Filippo Fontana da Fregona, Vittorio Veneto. Uno che, giurano i tecnici, ha i numeri. Ecco quelli disponibili: 17 gli anni, 1,65 l’altezza, 53 i chili, 41 i piedi. Il resto è tutto da scoprire, anche il numero dei battiti del cuore, a riposo o alla soglia. Perché lui è fatto così: tutto da scoprire. Come se fosse sempre la prima volta. E il più curioso è proprio lui.
La prima volta in bici: “A un anno, era una bici verde, con le ruote di plastica, colorate, e le rotelline”. La prima volta senza le rotelline: “A due anni”. La prima volta su una bici da corsa: “A sei anni, era verde e aveva il cambio con le leve sul tubo obliquo”. La prima volta in corsa: “Sempre a sei anni, da G1, su strada, a Portogruaro. Eravamo in una ventina, sono arrivato terzo, in volata”.
E’ durato poco, quel primo Filippo: “La terza gara sono caduto e mi è passata la voglia. Basta, stop, fine. Mi era venuta paura, quella di scivolare, cadere, farmi male. Intanto provavo altro: pallacanestro, pallavolo, nuoto. Ma senza mai appassionarmene. Finché ho ricominciato da G6, complice mia sorella che iniziava a correre, e non ho più smesso”. Le sorelle, gemelle, quattro anni meno di Filippo: Beatrice, più per il ciclocross, e Camilla, più per la mountain bike.
Altre prime volte. La prima volta in cui Filippo ha vinto: “Da esordiente primo anno, a Vidor, vicino a Treviso, nella mountain bike, per distacco”. Era una doppia prima volta: “Perché era anche la prima volta che correvo con la mountain bike. Non mi aspettavo di vincere. E non mi aspettavo neanche di divertirmi così tanto. Quel giorno ho capito una cosa che mi ha sempre accompagnato: io corro per divertimento, per piacere, per allegria”.

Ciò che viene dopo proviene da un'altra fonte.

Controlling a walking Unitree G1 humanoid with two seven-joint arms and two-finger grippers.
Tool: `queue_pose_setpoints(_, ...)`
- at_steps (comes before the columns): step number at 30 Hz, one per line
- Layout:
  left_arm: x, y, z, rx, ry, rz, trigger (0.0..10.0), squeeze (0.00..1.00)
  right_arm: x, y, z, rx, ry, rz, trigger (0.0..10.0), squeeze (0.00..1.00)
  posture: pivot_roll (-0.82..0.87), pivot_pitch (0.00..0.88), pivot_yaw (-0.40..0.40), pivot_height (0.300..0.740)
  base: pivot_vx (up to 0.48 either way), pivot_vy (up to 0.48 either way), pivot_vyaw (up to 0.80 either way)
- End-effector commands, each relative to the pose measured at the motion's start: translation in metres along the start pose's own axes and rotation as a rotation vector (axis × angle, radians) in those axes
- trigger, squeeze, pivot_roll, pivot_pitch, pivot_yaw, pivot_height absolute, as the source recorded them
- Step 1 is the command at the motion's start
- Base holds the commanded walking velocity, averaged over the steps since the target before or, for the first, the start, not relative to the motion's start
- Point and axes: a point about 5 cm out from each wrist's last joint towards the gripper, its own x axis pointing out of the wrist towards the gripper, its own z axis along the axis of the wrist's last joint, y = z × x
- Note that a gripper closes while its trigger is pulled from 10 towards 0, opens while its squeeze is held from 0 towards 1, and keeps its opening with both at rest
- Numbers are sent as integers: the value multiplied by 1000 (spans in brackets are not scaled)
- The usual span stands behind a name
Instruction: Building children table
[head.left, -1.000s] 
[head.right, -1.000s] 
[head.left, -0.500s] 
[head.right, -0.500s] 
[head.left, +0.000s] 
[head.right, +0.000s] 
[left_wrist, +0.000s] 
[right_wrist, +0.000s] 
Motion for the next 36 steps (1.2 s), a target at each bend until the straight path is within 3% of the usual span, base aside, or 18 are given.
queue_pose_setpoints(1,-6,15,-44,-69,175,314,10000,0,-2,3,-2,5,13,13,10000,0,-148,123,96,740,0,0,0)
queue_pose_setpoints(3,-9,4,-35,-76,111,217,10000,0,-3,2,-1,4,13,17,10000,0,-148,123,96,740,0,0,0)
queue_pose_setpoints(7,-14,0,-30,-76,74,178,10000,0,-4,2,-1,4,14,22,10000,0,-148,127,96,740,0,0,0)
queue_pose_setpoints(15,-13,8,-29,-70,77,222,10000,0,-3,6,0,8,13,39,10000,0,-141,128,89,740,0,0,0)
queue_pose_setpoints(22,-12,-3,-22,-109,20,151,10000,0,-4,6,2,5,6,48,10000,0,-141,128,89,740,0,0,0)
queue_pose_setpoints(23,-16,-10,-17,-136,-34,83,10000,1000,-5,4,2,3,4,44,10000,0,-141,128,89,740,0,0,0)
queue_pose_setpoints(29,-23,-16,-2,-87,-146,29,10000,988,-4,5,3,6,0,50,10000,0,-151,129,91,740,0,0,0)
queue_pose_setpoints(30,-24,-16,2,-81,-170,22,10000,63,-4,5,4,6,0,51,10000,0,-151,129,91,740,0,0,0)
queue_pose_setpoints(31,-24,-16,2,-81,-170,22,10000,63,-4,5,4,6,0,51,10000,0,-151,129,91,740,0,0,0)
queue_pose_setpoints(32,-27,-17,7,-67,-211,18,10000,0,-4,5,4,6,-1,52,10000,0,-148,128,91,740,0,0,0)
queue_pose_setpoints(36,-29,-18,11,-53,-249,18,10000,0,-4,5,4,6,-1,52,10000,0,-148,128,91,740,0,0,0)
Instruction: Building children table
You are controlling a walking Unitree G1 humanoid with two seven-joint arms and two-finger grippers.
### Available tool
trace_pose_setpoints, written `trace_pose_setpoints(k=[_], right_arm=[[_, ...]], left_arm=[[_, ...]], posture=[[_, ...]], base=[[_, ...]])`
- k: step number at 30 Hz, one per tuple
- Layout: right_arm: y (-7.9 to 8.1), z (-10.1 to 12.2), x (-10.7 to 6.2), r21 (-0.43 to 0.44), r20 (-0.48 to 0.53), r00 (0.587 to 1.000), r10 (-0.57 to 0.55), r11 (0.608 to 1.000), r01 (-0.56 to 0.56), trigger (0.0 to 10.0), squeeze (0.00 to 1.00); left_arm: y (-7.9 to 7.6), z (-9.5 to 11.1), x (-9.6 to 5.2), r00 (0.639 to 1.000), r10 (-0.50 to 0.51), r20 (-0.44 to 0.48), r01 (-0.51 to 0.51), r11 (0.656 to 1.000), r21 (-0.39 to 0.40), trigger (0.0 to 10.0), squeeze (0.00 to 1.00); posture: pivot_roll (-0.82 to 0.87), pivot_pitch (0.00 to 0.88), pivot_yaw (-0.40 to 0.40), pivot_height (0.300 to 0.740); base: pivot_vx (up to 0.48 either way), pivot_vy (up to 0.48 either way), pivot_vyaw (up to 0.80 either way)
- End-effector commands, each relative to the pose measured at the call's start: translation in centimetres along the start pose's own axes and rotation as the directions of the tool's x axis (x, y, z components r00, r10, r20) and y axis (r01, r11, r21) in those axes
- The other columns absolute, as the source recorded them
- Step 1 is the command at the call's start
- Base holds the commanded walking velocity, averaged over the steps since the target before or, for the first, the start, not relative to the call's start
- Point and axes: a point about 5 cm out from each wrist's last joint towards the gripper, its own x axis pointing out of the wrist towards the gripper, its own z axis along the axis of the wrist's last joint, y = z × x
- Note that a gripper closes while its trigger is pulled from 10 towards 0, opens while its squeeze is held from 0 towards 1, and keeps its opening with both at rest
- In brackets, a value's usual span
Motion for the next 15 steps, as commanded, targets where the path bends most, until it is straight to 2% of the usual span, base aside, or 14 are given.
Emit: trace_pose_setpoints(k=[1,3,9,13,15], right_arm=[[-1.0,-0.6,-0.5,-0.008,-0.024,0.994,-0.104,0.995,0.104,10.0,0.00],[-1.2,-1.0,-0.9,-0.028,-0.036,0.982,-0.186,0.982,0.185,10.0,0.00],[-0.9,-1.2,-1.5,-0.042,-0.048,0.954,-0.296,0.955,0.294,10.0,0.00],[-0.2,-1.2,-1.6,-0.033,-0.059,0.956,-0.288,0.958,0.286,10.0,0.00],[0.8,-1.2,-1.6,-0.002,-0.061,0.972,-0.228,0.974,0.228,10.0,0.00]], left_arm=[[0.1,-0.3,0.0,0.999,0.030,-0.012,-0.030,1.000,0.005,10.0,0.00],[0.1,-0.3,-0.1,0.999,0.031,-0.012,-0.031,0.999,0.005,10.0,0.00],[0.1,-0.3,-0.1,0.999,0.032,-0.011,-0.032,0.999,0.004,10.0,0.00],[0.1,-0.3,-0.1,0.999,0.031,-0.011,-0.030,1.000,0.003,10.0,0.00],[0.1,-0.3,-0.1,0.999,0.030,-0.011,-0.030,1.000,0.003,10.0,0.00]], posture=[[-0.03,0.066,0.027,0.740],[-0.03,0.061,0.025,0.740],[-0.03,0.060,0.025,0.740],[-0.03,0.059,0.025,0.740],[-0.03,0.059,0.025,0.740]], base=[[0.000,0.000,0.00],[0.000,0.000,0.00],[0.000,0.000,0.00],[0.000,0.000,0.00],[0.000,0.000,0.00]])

E per divertimento, Filippo le ha provate tutte. Il ciclocross: “E’ una festa tra amici, anche gli avversari lo sono, tranne quando siamo in bici. Ed è una festa anche al freddo o sotto la pioggia o nella neve”. La mountain bike: “Le montagne”. La strada: “Andare, vedere, conoscere”. La pista: “E’ strana, affascinante, bellissima. E serve per imparare ad andare in bici e migliorarsi in tutte le discipline”. Insomma, il bello della bici? “Farcela a forza di gambe e di testa”.
Filippo che sembra quasi costretto a vincere: “Soltanto salendo sul gradino più alto del podio, riesco a essere alla stessa altezza del secondo e del terzo”. Filippo che ha i capelli a caschetto, tipo Beatles anni Sessanta: “Li lascio crescere fino a febbraio, poi li taglio a zero”. Filippo che non legge libri: “In tutta la mia vita ne ho letti solo due, ‘Amleto’ di Shakespeare e ‘Nel nome della rosa’ di Umberto Eco. Bellissimi”. Filippo che frequenta la quarta del liceo artistico: “Volevo fare qualcosa di diverso”. Perché Filippo non ha paura della diversità: “Nella vita vorrei distinguermi, lasciare una traccia, ma non so ancora come”. Ci riuscirà.